* [Work instructions]
In the entries that follow, the first line to write out is the one containing "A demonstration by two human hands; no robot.", and the last is the one containing "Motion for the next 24". Reproduce that stretch exactly, with nothing before or after it.

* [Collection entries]

▬▬▬

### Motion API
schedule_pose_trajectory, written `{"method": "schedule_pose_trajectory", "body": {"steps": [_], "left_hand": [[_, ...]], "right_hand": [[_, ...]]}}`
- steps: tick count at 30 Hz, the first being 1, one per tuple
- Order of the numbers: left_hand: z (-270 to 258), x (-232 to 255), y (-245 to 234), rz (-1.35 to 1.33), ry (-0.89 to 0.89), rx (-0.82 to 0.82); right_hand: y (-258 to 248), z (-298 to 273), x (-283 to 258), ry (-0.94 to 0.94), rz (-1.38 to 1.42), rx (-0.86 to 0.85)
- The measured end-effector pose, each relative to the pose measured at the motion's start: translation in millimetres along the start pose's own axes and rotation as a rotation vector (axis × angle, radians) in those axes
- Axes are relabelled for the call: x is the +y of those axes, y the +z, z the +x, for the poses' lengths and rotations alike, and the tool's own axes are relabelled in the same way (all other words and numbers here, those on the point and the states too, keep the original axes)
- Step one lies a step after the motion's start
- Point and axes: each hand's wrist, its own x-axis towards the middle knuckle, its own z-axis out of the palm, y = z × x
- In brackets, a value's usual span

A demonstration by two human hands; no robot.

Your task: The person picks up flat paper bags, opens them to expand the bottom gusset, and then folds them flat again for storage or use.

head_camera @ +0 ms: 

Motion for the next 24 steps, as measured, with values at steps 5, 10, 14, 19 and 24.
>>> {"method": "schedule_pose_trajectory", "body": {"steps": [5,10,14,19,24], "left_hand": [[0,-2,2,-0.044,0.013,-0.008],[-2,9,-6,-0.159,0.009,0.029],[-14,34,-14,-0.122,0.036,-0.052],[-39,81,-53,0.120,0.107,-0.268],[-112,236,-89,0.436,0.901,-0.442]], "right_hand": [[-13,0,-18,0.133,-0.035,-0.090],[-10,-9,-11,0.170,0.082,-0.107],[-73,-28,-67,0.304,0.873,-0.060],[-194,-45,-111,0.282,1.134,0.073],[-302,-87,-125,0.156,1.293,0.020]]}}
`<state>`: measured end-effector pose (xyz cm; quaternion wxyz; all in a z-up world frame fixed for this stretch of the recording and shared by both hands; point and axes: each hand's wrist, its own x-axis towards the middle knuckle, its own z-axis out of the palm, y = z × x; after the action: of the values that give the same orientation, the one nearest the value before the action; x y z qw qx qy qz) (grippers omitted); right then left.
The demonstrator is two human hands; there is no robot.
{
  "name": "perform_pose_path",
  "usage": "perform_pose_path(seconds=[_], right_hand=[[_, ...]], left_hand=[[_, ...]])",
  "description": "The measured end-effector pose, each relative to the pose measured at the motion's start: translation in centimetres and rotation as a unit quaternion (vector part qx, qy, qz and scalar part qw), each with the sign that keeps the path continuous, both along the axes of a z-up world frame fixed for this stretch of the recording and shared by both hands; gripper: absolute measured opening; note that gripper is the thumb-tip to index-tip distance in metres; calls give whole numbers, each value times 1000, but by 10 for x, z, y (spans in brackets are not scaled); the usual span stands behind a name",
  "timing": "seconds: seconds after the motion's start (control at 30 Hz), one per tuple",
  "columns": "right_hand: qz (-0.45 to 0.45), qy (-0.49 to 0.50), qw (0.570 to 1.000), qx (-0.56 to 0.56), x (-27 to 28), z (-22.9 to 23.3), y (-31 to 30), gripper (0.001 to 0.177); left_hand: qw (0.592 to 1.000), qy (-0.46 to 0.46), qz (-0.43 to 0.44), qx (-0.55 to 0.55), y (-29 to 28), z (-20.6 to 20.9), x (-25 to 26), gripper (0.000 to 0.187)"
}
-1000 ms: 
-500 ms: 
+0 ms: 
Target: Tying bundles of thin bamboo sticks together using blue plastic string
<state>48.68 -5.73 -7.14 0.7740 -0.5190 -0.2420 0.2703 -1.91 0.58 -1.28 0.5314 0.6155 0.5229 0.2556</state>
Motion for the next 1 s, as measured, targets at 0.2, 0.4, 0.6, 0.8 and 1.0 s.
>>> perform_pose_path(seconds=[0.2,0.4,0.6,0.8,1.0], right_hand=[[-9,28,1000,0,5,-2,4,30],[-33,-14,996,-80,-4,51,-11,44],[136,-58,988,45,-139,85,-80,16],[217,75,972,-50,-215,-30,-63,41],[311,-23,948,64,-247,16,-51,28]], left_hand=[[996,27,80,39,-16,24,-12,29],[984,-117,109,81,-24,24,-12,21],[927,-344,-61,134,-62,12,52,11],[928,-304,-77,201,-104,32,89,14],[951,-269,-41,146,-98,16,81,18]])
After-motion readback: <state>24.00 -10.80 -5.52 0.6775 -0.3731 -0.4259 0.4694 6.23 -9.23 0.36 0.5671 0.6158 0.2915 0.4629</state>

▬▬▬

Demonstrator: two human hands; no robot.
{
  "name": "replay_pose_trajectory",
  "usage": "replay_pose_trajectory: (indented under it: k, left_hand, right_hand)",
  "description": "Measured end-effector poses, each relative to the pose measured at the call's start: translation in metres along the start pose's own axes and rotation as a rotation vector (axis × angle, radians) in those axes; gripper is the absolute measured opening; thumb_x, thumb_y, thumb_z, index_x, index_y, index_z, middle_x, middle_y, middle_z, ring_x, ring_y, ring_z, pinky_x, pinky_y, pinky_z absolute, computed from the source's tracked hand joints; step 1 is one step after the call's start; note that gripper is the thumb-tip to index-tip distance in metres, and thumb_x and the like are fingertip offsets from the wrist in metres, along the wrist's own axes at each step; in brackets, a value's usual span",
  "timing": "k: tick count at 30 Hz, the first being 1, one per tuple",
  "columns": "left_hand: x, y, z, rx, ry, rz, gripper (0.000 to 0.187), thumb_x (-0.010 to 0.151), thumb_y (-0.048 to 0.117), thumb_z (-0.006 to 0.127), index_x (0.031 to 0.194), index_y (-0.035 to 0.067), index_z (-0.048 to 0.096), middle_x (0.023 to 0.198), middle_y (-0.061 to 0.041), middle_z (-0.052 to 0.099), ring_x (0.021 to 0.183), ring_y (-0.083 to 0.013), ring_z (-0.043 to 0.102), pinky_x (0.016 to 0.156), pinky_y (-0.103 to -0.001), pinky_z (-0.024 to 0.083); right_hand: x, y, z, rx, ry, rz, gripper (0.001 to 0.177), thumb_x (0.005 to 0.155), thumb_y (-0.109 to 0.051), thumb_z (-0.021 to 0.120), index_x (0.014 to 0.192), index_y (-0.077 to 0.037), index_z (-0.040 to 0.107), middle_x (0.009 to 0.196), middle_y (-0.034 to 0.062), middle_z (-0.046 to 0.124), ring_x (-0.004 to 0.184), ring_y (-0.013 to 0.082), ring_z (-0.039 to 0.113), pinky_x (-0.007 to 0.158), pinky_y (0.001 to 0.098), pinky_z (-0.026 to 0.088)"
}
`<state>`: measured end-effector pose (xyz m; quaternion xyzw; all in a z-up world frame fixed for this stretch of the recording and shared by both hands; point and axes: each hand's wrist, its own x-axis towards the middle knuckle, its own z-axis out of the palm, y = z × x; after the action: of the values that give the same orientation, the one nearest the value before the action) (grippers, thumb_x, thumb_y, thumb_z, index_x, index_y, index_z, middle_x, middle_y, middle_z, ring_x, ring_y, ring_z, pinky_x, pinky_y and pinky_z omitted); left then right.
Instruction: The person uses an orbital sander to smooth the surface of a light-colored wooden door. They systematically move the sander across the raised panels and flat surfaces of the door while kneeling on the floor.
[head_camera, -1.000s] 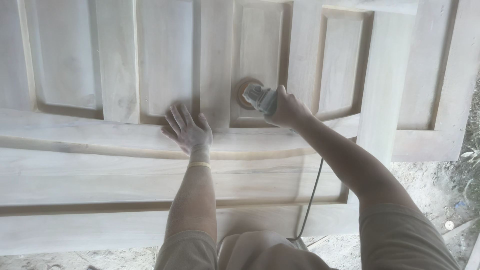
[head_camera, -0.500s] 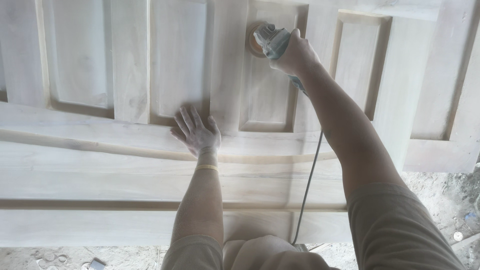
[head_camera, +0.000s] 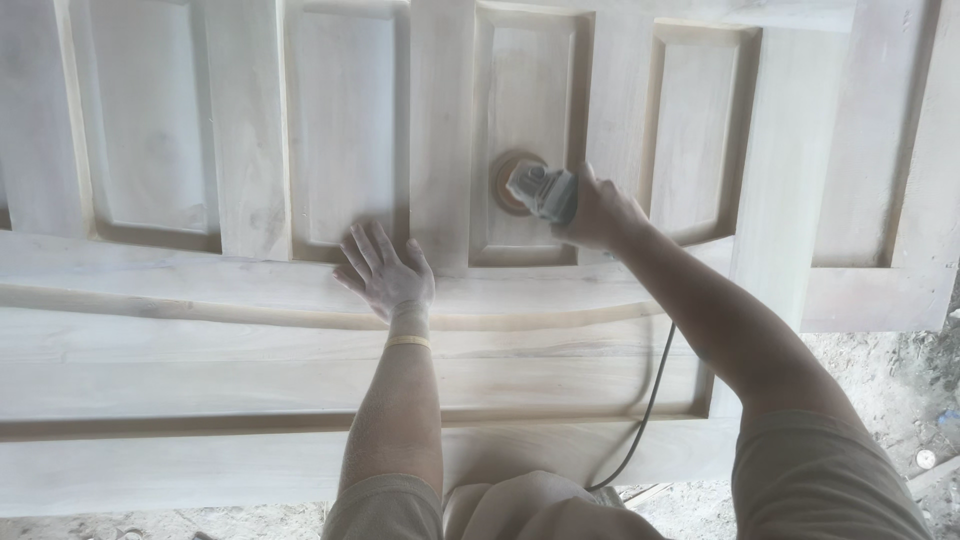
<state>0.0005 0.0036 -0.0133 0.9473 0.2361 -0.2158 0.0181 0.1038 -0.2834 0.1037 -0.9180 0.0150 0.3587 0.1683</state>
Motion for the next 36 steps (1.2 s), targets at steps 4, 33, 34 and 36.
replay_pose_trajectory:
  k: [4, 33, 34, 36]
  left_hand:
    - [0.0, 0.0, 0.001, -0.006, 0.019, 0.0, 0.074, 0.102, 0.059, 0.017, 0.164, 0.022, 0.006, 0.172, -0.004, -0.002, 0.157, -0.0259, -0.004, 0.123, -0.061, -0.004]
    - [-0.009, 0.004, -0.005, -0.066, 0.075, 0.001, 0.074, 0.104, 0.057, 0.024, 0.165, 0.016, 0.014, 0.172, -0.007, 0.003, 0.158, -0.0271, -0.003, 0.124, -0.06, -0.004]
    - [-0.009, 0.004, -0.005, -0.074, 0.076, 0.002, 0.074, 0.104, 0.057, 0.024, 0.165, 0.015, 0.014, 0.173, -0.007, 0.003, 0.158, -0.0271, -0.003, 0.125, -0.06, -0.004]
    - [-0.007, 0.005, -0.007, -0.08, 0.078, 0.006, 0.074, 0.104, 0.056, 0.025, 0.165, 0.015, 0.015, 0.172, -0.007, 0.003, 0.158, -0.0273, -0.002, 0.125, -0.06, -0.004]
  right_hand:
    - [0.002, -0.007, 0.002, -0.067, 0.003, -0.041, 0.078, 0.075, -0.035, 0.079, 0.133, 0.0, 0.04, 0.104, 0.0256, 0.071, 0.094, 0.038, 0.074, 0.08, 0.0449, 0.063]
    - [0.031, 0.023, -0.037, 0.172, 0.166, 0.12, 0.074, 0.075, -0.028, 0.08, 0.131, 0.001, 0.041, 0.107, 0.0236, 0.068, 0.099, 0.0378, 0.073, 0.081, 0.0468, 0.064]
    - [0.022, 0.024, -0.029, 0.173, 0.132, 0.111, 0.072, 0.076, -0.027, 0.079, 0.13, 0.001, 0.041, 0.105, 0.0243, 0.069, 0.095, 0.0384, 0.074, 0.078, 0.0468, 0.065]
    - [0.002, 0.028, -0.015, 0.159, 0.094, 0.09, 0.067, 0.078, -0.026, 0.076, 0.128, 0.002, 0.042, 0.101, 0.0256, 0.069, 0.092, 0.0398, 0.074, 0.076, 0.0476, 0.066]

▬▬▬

* [Response]
A demonstration by two human hands; no robot.

Your task: The person picks up flat paper bags, opens them to expand the bottom gusset, and then folds them flat again for storage or use.

head_camera @ +0 ms: 

Motion for the next 24 steps, as measured, with values at steps 5, 10, 14, 19 and 24.

For this exercise, nothing further remains to be done.